World in brief: N. Korea envoy walks out of talks

The Spokesman-Review

North Korea’s chief envoy stormed out of economic talks with South Korea on Thursday after the South urged its neighbor to honor its nuclear disarmament pledge.

South Korea had wanted to use this week’s meetings in Pyongyang to press the communist country to implement a Feb. 13 agreement to start dismantling its atomic weapons programs, possibly using rice aid as leverage.

The North failed to meet a Saturday deadline under the pact to shut down its sole operating nuclear reactor, saying it wanted to make sure a separate financial dispute was resolved first.

South Korea’s chief delegate, Chin Dong-soo, urged North Korea to quickly implement the nuclear deal, saying it would be “a shortcut to draw firm support from the international community on inter-Korean economic cooperation,” South Korean spokesman Kim Jung-tae said, according to pool reports.

The North’s chief delegate, Ju Dong Chan, made unspecified angry comments to South Korean officials and walked out, the reports said.

STOCKHOLM, Sweden

BBC newsman alive, Abbas says

Palestinian President Mahmoud Abbas said Thursday his intelligence services have confirmed that a British journalist kidnapped in Gaza is alive and he knows which group is holding him.

Alan Johnston, 44, a BBC correspondent, was abducted by gunmen on March 12 and has not been seen or heard from since then.

Abbas said he knew which group was holding Johnston, but he would not say whether any contact had been established with the captors.

On Sunday, a previously unknown group, the Brigades of Tawheed and Jihad, said it had killed Johnston to support demands for the release of Palestinian prisoners held by Israel.

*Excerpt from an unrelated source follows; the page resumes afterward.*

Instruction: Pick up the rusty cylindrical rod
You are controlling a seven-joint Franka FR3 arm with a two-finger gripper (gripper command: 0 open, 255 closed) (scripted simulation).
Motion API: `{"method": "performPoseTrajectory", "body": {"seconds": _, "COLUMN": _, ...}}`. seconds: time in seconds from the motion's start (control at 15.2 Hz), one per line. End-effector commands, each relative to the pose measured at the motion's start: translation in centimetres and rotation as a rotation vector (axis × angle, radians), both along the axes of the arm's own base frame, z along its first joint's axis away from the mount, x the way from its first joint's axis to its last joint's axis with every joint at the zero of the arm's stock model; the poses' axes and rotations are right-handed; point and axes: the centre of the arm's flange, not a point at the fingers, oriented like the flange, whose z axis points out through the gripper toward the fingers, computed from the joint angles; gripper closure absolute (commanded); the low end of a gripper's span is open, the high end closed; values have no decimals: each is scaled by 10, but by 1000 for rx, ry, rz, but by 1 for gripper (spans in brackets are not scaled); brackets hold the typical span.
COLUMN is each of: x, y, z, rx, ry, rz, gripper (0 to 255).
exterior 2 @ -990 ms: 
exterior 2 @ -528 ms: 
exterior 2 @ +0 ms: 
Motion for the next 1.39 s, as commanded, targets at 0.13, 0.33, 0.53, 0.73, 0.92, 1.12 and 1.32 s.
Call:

There has been no confirmation of the claim.

LUXEMBOURG

EU reaches accord on genocide denial

European Union nations agreed Thursday on new rules to combat racism and hate crimes across the 27-nation bloc, including setting jail sentences against those who deny or trivialize the Holocaust.

A compromise deal on the rules was reached by EU justice and interior ministers after nearly six years of negotiations, officials said.

The proposed rules, which still have to be vetted by national parliaments, calls for up to three-year prison sentences for those convicted of denying massacres defined as genocide by the International Criminal Court, including the Holocaust and the mass killings in Rwanda in the 1990s.

EU justice and interior ministers said the rules call for criminalizing “incitement to hatred and violence and publicly condoning, denying or grossly trivializing crimes of genocide, crimes against humanity and war crimes.”

The rules were significantly watered down from an original proposal drafted in 2001. Member states can opt out of criminalizing massacres not defined as genocide by the international court.

TOKYO

Strong quakes strike near island

Three strong earthquakes rattled islands in southwestern Japan today, but there were no immediate reports of injury or damage.

Japan’s Meteorological Agency at one point warned that a small tsunami was possible, but later said no such waves had developed.

The strongest quake, with a preliminary magnitude of 6.7, struck at 10:46 a.m. Two other quakes, each with preliminary magnitudes of 6.2, struck shortly before and then after the larger temblor, the agency said.

All the quakes struck near the island of Miyakojima, 1,130 miles southwest of Tokyo, part of the Ryukyu islands chain that stretches southwest toward Taiwan.